What should I do with my 401(k) and pension as I plan to move abroad?
I have both a 401(k) and pension plan provided by my employer. I am planning to move abroad and I am not sure what to do with these funds. I imagine I can rollover my 401(k) to an IRA plan with the institution of my choosing, but I am not sure if I should also move money from my pension plan or leave it where it is. While my pension is insured at 104%, I am worried that in 15-20 years, my company may close and my pension plan would go along with it. What would you advise?
More often than not it makes sense to move the 401k to an IRA that you fully control. 401ks are often loaded with excess fees that you can avoid by having the funds in an IRA. Additionally, a 401k will generally have very limited investment choices where your IRA has a whole world of choices including great low cost investments.
With that said, there are a lot of advisors that will recommend that rollover but then put your money into high fee stuff. Your best move is either to create a portfolio based on your needs and risks that is made up of low cost index funds and then make sure it is rebalanced regularly or work with a fee only fiduciary advisor that can help you with that process.
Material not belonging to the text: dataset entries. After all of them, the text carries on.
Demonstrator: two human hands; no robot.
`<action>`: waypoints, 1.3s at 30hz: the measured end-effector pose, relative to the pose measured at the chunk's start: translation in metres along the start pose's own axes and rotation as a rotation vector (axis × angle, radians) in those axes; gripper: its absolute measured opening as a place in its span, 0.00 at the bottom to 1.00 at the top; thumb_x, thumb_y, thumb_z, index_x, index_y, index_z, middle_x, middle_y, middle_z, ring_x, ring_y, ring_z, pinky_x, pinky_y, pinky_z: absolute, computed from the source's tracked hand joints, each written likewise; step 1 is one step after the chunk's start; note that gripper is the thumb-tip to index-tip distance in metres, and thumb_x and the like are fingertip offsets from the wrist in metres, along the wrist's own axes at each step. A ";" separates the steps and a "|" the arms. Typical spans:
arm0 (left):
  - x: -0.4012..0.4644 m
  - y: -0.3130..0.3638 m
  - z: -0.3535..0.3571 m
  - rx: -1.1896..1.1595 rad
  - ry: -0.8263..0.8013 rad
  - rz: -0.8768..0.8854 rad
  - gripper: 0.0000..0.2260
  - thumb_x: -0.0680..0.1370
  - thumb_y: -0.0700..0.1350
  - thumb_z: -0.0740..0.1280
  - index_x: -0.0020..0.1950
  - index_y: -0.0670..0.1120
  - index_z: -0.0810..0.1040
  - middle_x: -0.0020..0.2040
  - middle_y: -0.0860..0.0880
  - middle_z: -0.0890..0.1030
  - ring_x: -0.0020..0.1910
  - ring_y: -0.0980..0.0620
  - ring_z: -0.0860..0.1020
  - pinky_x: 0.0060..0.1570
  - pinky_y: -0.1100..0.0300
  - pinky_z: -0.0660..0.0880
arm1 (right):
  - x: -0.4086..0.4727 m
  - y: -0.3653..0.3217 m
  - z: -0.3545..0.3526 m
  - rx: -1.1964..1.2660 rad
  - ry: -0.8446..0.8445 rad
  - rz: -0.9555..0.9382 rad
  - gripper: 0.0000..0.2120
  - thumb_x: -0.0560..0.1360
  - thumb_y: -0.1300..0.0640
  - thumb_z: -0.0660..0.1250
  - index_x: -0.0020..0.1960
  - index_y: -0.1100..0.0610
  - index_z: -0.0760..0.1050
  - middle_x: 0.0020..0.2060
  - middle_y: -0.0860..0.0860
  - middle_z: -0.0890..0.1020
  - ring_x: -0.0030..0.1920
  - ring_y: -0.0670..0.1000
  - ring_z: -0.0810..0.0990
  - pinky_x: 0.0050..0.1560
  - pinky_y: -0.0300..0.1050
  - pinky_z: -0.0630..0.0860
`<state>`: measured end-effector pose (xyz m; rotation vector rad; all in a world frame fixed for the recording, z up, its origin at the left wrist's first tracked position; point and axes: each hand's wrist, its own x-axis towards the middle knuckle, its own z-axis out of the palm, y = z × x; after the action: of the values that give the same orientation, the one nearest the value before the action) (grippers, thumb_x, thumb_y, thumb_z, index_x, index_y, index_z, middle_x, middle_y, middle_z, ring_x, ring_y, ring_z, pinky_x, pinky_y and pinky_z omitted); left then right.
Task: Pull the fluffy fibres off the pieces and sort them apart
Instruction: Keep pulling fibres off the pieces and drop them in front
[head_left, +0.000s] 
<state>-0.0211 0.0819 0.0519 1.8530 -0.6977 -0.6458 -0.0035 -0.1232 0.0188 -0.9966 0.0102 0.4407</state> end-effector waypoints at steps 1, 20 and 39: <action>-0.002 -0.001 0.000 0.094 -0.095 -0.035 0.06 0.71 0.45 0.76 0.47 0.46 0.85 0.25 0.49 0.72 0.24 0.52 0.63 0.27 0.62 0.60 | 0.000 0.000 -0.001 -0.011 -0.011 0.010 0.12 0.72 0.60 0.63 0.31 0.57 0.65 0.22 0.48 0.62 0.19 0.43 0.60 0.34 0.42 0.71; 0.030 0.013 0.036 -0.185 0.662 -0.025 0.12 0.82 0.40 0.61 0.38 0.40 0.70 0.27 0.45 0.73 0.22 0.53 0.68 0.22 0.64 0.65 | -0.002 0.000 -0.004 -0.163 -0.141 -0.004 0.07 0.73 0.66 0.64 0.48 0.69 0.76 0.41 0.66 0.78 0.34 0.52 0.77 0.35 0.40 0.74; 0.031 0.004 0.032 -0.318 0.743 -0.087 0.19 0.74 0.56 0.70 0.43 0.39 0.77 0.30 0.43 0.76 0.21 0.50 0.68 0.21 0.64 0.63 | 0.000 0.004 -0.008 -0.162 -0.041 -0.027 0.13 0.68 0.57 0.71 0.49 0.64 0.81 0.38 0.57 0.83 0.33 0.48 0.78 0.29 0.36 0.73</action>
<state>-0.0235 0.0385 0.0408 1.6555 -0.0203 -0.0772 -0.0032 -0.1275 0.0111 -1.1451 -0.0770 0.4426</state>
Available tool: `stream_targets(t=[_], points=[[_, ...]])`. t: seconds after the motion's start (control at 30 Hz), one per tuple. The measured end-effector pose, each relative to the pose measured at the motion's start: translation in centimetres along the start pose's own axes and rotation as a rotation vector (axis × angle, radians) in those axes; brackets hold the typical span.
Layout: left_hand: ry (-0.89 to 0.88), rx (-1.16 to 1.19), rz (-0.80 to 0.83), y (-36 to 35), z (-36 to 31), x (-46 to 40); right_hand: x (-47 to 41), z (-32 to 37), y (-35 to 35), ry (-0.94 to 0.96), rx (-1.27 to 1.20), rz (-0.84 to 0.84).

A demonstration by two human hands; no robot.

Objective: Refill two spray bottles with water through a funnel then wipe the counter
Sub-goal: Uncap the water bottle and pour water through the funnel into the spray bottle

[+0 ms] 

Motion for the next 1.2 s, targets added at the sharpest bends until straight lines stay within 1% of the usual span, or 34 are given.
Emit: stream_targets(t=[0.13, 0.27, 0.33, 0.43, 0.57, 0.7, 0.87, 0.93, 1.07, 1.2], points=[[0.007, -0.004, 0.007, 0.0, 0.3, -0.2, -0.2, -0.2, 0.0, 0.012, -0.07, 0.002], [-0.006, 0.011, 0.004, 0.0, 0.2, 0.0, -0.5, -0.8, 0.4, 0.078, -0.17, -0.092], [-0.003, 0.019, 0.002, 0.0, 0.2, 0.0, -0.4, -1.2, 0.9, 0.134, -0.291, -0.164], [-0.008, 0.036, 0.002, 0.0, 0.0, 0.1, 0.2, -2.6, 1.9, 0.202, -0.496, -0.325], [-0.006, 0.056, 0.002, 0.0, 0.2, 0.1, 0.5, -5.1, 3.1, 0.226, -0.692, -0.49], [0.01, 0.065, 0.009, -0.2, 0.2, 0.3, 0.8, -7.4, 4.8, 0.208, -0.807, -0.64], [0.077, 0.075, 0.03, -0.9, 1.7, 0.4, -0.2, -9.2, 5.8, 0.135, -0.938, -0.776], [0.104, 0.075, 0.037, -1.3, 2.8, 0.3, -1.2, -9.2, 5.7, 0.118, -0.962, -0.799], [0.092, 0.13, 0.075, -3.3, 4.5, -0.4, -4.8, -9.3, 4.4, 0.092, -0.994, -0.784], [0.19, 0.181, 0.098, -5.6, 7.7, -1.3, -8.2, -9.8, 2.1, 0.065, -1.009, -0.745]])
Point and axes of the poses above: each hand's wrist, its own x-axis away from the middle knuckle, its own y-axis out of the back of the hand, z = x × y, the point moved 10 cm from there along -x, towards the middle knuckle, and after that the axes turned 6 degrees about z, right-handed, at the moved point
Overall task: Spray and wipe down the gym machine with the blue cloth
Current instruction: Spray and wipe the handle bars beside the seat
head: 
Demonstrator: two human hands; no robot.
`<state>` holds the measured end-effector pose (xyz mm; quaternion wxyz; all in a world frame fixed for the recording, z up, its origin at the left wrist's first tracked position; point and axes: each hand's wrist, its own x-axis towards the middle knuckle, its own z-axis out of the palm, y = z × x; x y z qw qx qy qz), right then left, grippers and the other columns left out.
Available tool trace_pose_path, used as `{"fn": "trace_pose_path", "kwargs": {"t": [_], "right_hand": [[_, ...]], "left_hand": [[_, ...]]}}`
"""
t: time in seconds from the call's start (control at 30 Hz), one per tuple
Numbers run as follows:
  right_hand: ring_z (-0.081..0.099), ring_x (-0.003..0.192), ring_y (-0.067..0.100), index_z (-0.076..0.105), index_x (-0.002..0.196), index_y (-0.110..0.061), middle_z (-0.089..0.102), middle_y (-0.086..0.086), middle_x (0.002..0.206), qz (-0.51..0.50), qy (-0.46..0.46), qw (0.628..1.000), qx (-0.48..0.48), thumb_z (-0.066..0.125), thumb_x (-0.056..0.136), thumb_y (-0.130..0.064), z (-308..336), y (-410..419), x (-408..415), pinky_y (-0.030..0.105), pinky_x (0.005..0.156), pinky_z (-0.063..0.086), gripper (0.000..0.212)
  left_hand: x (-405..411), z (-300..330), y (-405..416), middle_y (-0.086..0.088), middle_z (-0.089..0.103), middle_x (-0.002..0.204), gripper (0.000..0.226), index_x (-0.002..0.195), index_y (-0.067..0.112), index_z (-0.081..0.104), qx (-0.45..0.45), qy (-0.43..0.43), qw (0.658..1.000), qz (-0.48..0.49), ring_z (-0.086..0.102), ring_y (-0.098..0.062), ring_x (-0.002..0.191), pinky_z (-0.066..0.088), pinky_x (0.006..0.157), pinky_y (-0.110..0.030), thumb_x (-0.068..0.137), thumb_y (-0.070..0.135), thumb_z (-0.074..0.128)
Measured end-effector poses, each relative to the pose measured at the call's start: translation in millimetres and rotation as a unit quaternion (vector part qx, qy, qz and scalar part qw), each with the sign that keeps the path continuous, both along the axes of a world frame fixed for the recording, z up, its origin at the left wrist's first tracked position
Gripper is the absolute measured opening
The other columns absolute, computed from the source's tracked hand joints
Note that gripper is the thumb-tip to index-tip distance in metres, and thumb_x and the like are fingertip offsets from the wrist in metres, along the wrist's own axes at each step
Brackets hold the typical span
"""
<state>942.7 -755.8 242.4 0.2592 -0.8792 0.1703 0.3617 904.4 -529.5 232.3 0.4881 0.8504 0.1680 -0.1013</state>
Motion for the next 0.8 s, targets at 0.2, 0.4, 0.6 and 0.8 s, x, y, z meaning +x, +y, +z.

With regard to the pension, its a tougher question. Pensions generally have more favorable return numbers built in than what you will be able to achieve on your own. Additionally you are passing the risk of the investments to your company rather than taking them on yourself. If the markets dont do well, the pension still has to abide by the rules and numbers it has promised. On the other hand the risk of the company going bankrupt could present some headaches.
Similarly to your bank accounts, Pensions are insured by an organization (similar to FDIC) called the Pension Benefit Guaranty Corporation (PBGC). However there is a limit to how much the PBGC will ensure and the process of getting those funds can be a little burdensome. I would generally say keep the pension where it is, especially if it is governmental organization or a large stable company. If you are worried about the company shutting its doors, its a tougher question and a risk worth looking into a bit further.
I hope this helps. Good luck.
Whether you are or are not moving abroad should have no impact on your decision. Don't do a rollover since those have severe restrictions and could trigger an audit. If you wish, you can transfer your 401(k) to two IRAs; a traditional IRA for any before-tax money in your 401(k) and a Roth IRA for any after-tax money in your 401(k). However, if you are happy with your choices in the 401(k), stick with it. Unless you are invested in company stock, the company's bankruptcy should not affect the listed mutual-fund/exchange-traded fund shares in your 401(k) which should be insured by federal law. If they aren't insured, you can separately purchase insurance from various carriers including Lloyd's of London.
You have several options. In many cases, your employer's 401(k) plan may allow you to leave the funds where they currently reside. And, as you mention, you can also roll them into an IRA once you terminate your employment. Factors that go into the decision-making include: the array of investment choices in the plan, who will monitor your account if you cannot, and the costs associated, just to name a few. As for the pension, it is often advisable to leave that as a pension benefit, provided the level of funding is adequate. You should be receiving annual statements as to the financial status of the pension plan and that will show the amount of funding for the plan. If the plan has Pension Benefit Guaranty Corporation coverage, then that provides a bit of extra assurance for the future. Given the number of factors to consider and the nature of your upcoming changes, it would be best to meet with someone in person to review your unique situation. Best of luck!
You need to find out if your IRA broker will allow you to maintain the account while living abroad. Unfortunately, not all financial companies are accommodative with non-US based clients even if they are US citizens.
There are pros and cons for keeping money in either 401k or IRA. Due to their size, some 401k plans provide access to lower-fee index funds. Some plans even provide free financial training and consultation. Under certain circumstances, you can withdraw money from your 401k without penalty before you reach 59 1/2.
In your situation, there are a lot of moving parts. it will make sense to speak with a financial planner who can assess your options in more depth.